• EXERCISE PROMPT: The whole listing should be retyped exactly as it appears.

======== AVAILABLE DATA ========

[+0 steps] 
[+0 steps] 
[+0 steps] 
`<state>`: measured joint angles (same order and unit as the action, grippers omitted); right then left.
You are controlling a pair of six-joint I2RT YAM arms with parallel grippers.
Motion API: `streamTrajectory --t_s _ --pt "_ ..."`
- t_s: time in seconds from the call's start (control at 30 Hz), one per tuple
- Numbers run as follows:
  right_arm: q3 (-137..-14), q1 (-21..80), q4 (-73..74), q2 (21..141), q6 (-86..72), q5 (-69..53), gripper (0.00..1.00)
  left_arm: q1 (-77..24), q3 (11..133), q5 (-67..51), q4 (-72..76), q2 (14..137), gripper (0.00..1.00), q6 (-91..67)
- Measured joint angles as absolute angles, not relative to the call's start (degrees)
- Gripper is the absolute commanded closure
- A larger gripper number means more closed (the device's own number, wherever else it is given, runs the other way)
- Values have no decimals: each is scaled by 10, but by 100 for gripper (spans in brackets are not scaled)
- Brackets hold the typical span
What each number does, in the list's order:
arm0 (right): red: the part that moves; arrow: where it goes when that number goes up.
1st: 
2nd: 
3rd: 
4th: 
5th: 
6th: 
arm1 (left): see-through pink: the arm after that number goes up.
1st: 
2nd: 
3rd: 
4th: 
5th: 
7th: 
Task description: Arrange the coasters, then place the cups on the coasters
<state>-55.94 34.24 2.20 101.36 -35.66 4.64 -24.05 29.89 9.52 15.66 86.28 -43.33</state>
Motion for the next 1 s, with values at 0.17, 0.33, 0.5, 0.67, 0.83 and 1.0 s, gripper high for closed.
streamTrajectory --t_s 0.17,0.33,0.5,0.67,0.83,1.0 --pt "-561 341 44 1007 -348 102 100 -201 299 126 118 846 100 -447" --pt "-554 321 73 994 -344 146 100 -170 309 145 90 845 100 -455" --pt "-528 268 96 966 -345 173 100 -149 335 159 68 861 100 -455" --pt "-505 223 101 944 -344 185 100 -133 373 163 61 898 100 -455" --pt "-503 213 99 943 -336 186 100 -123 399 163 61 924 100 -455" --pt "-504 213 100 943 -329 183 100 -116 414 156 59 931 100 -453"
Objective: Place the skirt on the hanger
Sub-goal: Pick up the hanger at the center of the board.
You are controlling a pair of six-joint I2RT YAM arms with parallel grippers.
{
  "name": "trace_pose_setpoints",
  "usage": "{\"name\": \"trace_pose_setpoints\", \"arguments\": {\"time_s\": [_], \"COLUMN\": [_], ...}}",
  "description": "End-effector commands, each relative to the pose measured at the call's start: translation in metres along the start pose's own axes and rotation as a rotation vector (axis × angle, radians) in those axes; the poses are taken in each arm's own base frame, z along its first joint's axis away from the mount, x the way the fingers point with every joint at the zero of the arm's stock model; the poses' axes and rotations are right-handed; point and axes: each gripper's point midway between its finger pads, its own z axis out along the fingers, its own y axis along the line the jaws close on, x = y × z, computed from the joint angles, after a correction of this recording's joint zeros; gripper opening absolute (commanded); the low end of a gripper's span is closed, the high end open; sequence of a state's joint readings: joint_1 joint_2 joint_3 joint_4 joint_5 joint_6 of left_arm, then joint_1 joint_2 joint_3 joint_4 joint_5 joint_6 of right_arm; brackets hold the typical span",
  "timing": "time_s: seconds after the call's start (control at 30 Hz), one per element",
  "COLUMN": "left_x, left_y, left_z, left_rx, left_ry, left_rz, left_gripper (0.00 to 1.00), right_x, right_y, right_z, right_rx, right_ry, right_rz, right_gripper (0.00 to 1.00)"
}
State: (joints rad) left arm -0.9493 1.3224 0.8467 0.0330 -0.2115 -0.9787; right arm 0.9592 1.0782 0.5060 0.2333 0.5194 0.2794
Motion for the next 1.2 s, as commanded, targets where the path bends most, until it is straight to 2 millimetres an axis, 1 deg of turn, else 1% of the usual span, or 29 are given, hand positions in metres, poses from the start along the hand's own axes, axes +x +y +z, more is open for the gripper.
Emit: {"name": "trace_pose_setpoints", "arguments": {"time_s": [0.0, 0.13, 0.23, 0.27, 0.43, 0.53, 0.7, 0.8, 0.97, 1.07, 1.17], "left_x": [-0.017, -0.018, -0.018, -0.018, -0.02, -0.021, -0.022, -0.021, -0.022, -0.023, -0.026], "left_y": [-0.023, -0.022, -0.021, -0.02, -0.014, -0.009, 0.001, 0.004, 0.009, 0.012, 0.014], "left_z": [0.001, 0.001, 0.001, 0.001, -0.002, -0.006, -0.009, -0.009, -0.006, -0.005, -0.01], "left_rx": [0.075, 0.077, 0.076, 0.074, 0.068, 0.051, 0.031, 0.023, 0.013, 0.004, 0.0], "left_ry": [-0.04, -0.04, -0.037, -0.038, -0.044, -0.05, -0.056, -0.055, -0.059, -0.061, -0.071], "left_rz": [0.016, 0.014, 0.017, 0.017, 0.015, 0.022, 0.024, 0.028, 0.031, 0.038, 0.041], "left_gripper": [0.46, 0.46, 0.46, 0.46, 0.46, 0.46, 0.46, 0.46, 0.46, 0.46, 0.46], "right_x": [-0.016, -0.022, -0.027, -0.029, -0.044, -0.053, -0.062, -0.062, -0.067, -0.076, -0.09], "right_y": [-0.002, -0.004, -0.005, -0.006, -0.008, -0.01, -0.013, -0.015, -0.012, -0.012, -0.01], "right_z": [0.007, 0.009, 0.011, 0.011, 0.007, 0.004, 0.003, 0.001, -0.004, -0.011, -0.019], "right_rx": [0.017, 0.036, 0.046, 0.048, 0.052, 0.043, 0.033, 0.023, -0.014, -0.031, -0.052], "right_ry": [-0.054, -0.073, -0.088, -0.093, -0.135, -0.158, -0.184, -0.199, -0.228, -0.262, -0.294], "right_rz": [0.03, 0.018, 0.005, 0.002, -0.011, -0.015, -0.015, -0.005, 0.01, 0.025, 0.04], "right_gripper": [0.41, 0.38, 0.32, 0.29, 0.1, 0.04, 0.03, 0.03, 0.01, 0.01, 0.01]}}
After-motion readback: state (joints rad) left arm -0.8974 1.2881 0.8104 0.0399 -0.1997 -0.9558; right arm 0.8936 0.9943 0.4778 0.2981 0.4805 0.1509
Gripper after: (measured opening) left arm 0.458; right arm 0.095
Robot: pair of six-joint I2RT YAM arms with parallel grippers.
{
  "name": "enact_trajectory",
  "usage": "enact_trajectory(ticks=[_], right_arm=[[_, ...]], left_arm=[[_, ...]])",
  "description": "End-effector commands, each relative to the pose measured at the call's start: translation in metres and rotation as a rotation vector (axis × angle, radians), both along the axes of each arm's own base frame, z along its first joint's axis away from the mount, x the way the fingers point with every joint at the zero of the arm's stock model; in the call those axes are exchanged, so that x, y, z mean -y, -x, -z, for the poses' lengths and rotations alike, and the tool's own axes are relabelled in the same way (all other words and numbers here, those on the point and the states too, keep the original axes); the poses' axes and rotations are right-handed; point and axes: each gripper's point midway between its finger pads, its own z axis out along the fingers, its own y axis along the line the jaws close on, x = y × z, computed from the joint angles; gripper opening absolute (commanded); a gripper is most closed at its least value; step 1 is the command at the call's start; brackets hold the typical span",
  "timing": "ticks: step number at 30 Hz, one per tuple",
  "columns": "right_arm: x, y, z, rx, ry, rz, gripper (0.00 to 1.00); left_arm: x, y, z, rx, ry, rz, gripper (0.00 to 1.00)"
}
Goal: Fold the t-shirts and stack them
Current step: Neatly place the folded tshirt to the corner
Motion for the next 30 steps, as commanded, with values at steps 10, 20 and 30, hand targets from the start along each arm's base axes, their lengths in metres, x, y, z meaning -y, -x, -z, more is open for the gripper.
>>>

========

• WRITTEN SOLUTION:
[+0 steps] 
[+0 steps] 
[+0 steps] 
`<state>`: measured joint angles (same order and unit as the action, grippers omitted); right then left.
You are controlling a pair of six-joint I2RT YAM arms with parallel grippers.
Motion API: `streamTrajectory --t_s _ --pt "_ ..."`
- t_s: time in seconds from the call's start (control at 30 Hz), one per tuple
- Numbers run as follows:
  right_arm: q3 (-137..-14), q1 (-21..80), q4 (-73..74), q2 (21..141), q6 (-86..72), q5 (-69..53), gripper (0.00..1.00)
  left_arm: q1 (-77..24), q3 (11..133), q5 (-67..51), q4 (-72..76), q2 (14..137), gripper (0.00..1.00), q6 (-91..67)
- Measured joint angles as absolute angles, not relative to the call's start (degrees)
- Gripper is the absolute commanded closure
- A larger gripper number means more closed (the device's own number, wherever else it is given, runs the other way)
- Values have no decimals: each is scaled by 10, but by 100 for gripper (spans in brackets are not scaled)
- Brackets hold the typical span
What each number does, in the list's order:
arm0 (right): red: the part that moves; arrow: where it goes when that number goes up.
1st: 
2nd: 
3rd: 
4th: 
5th: 
6th: 
arm1 (left): see-through pink: the arm after that number goes up.
1st: 
2nd: 
3rd: 
4th: 
5th: 
7th: 
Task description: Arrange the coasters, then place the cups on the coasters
<state>-55.94 34.24 2.20 101.36 -35.66 4.64 -24.05 29.89 9.52 15.66 86.28 -43.33</state>
Motion for the next 1 s, with values at 0.17, 0.33, 0.5, 0.67, 0.83 and 1.0 s, gripper high for closed.
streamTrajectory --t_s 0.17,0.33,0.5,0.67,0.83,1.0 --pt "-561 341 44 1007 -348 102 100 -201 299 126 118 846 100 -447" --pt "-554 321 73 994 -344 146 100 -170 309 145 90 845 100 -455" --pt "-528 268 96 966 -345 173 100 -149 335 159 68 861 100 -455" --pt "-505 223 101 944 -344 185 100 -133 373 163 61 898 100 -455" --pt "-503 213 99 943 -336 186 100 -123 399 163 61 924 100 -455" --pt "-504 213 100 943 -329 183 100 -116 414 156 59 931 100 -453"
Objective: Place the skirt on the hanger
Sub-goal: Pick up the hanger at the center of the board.
You are controlling a pair of six-joint I2RT YAM arms with parallel grippers.
{
  "name": "trace_pose_setpoints",
  "usage": "{\"name\": \"trace_pose_setpoints\", \"arguments\": {\"time_s\": [_], \"COLUMN\": [_], ...}}",
  "description": "End-effector commands, each relative to the pose measured at the call's start: translation in metres along the start pose's own axes and rotation as a rotation vector (axis × angle, radians) in those axes; the poses are taken in each arm's own base frame, z along its first joint's axis away from the mount, x the way the fingers point with every joint at the zero of the arm's stock model; the poses' axes and rotations are right-handed; point and axes: each gripper's point midway between its finger pads, its own z axis out along the fingers, its own y axis along the line the jaws close on, x = y × z, computed from the joint angles, after a correction of this recording's joint zeros; gripper opening absolute (commanded); the low end of a gripper's span is closed, the high end open; sequence of a state's joint readings: joint_1 joint_2 joint_3 joint_4 joint_5 joint_6 of left_arm, then joint_1 joint_2 joint_3 joint_4 joint_5 joint_6 of right_arm; brackets hold the typical span",
  "timing": "time_s: seconds after the call's start (control at 30 Hz), one per element",
  "COLUMN": "left_x, left_y, left_z, left_rx, left_ry, left_rz, left_gripper (0.00 to 1.00), right_x, right_y, right_z, right_rx, right_ry, right_rz, right_gripper (0.00 to 1.00)"
}
State: (joints rad) left arm -0.9493 1.3224 0.8467 0.0330 -0.2115 -0.9787; right arm 0.9592 1.0782 0.5060 0.2333 0.5194 0.2794
Motion for the next 1.2 s, as commanded, targets where the path bends most, until it is straight to 2 millimetres an axis, 1 deg of turn, else 1% of the usual span, or 29 are given, hand positions in metres, poses from the start along the hand's own axes, axes +x +y +z, more is open for the gripper.
Emit: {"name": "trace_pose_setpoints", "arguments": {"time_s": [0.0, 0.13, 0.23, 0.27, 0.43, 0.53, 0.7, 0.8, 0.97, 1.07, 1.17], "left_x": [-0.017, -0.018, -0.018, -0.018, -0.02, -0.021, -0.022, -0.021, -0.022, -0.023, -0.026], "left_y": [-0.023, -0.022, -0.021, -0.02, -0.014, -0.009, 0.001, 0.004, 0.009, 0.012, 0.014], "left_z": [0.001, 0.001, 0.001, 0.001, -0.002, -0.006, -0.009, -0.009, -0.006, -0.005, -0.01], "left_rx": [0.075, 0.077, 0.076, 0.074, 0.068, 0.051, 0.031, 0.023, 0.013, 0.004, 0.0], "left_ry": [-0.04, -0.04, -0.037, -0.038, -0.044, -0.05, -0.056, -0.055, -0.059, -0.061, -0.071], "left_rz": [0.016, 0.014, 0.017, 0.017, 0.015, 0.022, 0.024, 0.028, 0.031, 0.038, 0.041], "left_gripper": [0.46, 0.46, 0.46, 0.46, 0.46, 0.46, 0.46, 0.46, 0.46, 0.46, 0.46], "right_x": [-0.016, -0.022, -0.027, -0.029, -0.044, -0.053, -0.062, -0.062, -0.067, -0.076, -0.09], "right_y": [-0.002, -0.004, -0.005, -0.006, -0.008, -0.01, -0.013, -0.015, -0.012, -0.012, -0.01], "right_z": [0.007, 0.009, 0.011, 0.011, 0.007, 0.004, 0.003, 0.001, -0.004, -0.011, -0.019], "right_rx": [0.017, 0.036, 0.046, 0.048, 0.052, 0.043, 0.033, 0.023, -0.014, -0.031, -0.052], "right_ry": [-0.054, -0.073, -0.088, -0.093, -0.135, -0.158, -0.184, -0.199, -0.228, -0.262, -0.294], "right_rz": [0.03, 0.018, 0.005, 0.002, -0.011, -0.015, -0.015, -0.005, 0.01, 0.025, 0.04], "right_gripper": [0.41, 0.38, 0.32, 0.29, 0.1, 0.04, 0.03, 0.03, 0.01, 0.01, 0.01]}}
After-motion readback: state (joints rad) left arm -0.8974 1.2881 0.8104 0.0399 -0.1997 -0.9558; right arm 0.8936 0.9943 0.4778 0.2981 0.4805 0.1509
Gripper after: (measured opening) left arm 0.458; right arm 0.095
Robot: pair of six-joint I2RT YAM arms with parallel grippers.
{
  "name": "enact_trajectory",
  "usage": "enact_trajectory(ticks=[_], right_arm=[[_, ...]], left_arm=[[_, ...]])",
  "description": "End-effector commands, each relative to the pose measured at the call's start: translation in metres and rotation as a rotation vector (axis × angle, radians), both along the axes of each arm's own base frame, z along its first joint's axis away from the mount, x the way the fingers point with every joint at the zero of the arm's stock model; in the call those axes are exchanged, so that x, y, z mean -y, -x, -z, for the poses' lengths and rotations alike, and the tool's own axes are relabelled in the same way (all other words and numbers here, those on the point and the states too, keep the original axes); the poses' axes and rotations are right-handed; point and axes: each gripper's point midway between its finger pads, its own z axis out along the fingers, its own y axis along the line the jaws close on, x = y × z, computed from the joint angles; gripper opening absolute (commanded); a gripper is most closed at its least value; step 1 is the command at the call's start; brackets hold the typical span",
  "timing": "ticks: step number at 30 Hz, one per tuple",
  "columns": "right_arm: x, y, z, rx, ry, rz, gripper (0.00 to 1.00); left_arm: x, y, z, rx, ry, rz, gripper (0.00 to 1.00)"
}
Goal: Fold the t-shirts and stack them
Current step: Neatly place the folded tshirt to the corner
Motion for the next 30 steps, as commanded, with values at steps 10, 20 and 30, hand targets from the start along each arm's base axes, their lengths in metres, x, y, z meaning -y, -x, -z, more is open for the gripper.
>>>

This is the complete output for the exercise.